Start of GIVEN DATA

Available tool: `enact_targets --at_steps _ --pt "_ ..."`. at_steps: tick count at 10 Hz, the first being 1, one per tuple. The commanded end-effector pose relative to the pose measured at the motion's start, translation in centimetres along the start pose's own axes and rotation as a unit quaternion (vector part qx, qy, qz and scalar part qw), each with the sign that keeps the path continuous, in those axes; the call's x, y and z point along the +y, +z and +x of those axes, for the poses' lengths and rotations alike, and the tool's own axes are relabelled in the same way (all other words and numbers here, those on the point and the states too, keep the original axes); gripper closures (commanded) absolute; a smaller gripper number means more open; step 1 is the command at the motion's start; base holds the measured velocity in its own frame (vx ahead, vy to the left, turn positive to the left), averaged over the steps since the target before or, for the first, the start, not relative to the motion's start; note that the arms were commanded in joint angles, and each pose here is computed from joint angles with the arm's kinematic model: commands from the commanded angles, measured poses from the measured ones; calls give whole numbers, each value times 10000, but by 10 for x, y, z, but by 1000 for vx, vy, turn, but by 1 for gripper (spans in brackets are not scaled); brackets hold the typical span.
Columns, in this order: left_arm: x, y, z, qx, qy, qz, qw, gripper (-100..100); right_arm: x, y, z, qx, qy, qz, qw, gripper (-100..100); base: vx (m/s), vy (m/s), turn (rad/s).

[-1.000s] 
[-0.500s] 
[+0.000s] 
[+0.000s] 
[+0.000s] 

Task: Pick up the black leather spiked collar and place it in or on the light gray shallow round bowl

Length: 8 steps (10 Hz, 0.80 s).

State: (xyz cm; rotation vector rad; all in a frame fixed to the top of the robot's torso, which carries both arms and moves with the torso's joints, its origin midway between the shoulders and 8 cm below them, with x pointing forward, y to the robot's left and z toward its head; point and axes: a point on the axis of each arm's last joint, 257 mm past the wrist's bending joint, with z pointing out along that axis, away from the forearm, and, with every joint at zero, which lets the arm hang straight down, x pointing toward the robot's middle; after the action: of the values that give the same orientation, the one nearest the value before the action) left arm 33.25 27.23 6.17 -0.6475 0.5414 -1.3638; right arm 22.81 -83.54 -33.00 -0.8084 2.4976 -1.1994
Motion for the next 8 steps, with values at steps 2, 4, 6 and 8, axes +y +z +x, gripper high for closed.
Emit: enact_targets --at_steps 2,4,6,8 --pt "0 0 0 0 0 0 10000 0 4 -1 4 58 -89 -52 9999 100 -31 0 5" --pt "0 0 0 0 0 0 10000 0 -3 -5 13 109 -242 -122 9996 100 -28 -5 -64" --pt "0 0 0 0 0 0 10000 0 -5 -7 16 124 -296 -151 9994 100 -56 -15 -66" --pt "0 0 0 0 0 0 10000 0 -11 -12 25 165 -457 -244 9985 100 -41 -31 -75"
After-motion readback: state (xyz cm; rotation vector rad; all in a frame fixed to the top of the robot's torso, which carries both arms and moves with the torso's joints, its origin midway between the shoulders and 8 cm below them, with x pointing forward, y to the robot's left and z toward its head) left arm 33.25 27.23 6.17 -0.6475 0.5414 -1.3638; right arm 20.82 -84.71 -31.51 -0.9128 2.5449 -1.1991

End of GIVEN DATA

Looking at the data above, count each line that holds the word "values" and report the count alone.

_ANSWER BELOW_:
2